A typical lyceum tour might take Stanton to three dozen cities and small towns in six weeks, then back to Chicago or St. Louis or New York to start again. She crossed the Mississippi several times each season. She usually spoke once a day and twice on Sundays. When she had an afternoon free, she liked to meet alone with the women of a community. Speaking at night, she traveled by day or through the night. In a letter written to her daughter Margaret in 1872, Stanton described her routine.

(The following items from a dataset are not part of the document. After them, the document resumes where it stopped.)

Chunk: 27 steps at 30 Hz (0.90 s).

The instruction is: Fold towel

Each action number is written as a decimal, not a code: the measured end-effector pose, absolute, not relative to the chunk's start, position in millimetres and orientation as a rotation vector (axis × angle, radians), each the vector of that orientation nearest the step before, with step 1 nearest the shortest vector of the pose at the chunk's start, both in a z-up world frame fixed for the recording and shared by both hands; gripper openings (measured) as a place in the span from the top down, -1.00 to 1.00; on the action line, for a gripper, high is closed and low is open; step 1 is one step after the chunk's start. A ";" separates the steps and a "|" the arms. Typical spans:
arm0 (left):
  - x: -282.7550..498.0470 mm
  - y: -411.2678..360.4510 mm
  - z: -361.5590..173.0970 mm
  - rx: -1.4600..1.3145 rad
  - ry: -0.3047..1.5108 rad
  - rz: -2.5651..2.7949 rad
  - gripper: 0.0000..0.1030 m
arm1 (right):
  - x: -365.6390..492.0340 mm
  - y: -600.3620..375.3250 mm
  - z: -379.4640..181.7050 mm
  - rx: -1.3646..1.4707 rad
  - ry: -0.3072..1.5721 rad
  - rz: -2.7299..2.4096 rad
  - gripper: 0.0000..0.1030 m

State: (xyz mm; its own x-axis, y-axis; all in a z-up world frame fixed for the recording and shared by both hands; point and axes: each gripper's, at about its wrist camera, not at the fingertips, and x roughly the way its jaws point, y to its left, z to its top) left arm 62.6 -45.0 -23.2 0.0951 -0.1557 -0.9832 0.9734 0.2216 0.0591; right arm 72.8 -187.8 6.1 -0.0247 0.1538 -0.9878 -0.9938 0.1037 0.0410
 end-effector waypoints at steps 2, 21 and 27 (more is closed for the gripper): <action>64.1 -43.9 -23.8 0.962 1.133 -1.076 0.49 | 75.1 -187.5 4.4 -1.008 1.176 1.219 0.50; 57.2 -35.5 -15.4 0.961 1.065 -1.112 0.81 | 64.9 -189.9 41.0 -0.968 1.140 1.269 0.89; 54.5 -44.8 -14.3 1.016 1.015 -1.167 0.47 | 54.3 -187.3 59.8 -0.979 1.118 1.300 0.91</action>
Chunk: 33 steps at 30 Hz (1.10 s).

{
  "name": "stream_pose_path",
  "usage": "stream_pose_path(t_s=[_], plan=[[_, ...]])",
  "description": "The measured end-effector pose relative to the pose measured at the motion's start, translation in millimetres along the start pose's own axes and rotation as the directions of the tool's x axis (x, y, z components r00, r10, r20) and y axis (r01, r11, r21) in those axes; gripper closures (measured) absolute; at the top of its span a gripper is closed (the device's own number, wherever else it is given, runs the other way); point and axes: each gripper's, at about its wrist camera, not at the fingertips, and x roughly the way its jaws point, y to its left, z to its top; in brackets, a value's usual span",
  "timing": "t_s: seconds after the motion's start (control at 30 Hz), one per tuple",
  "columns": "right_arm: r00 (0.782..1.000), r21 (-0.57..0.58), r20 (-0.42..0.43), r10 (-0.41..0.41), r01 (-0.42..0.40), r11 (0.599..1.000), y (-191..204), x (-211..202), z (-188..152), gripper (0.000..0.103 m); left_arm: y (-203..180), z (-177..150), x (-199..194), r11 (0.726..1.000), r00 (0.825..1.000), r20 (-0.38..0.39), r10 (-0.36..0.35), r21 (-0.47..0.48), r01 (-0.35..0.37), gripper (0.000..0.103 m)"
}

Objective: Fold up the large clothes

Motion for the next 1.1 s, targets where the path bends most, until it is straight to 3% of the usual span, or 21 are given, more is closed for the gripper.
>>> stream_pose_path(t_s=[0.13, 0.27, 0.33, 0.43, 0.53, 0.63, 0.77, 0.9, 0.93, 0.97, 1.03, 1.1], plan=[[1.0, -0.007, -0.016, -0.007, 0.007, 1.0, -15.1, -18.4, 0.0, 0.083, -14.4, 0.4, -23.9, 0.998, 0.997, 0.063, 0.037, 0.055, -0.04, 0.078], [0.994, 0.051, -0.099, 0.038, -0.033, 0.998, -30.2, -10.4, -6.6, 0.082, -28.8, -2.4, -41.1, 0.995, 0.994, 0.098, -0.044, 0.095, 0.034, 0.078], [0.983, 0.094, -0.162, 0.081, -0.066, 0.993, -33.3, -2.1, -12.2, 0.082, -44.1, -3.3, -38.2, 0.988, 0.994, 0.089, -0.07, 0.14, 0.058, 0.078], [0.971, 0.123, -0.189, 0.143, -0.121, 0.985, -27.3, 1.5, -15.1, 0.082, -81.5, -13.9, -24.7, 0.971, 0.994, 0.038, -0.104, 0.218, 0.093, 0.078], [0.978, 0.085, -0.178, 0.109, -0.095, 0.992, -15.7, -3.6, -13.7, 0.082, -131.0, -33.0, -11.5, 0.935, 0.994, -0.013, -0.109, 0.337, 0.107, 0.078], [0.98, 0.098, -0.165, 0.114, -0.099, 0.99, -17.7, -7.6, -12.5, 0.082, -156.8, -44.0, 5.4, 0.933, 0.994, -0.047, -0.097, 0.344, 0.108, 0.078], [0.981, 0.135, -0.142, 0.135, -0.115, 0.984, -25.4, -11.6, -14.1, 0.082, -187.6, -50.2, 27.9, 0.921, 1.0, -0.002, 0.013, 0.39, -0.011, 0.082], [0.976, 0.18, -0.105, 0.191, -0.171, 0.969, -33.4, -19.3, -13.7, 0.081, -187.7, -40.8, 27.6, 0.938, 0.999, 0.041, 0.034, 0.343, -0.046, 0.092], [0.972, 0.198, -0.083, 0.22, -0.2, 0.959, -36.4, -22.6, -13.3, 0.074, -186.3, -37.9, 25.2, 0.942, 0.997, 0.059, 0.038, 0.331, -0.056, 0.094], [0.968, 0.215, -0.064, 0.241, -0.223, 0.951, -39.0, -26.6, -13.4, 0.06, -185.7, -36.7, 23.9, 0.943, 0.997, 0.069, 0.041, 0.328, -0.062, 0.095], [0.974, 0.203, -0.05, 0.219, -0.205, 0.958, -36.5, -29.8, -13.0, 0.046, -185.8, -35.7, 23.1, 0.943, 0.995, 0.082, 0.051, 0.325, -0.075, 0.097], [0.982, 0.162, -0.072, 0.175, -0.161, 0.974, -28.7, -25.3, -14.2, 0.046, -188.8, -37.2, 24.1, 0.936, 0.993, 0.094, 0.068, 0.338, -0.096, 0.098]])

Imagine me today sitting in a small, comfortable room in the railroad hotel about a half mile from this little Minnesota town where I do not know a soul. But as everybody is polite and attentive, I suppose they all know me. I spoke last evening [in Iowa] and in order to reach here . . . I was obliged to leave at midnight. So after my lecture I had an oyster supper, packed up my finery, and all ready to start, took a short nap on the sofa. I was called at two, but as the horses were sick and I was the only guest going . . . westward, I was toted, I and my baggage, in a little cart drawn by a mule through a fearful snow storm, the wind cutting like particles of glass. Having arrived safely at the depot, a good natured overgrown boy deposited me and mine beside a redhot stove. Learning . . . that the train was two hours behind, I rolled my cloak up for a pillow, lay down on the bench, and went to sleep. . . . In due time I was awakened . . . tickets bought, valise checked and I transferred to a sleeping car, where . . . I at once “flopped” asleep again, without even taking my bonnet off. At eight, I was roused . . . for this place, where, it being Sunday, the train lies over. So I ordered a fire, washed my face, ate breakfast, undressed regularly, went to bed and slept soundly until one, when I arose, took a sponge bath, had dinner, read all the papers I could procure and now sit down
to answer your letter. . . . You ask if it is not lonely traveling as I do. It is indeed . . . but you see, dearest, [having Hattie with me] would double my expenses, and as I am so desirous of making money for the household, I must practice economy in some direction. And above all considerations of loneliness and fatigue, I feel that I am doing an immense amount of good in rousing women to thought and inspiring them with new hope and self-respect, that I am making the path smoother for you and Hattie and all the other dear girls.
50

 

The lyceum was a vigorous undertaking for a woman in her late fifties. Travel through the West was still undependable, sometimes arduous, occasionally fraught with hardship. One winter when heavy snows closed the railroads, Mrs. Stanton hired a sleigh. Bundled in furs, she traveled forty to fifty miles a day in subzero cold to keep her engagements. On another occasion, when her Mississippi ferry was stranded on ice for hours, she entertained the passengers with selections from her speeches. When the trains were running, she often traveled all night. She had to put up with foul weather, unreliable transportation, irregular meals, uncomfortable hotels, and a demanding itinerary. Wherever she was on the lyceum circuit, she cultivated her knack for falling asleep anywhere.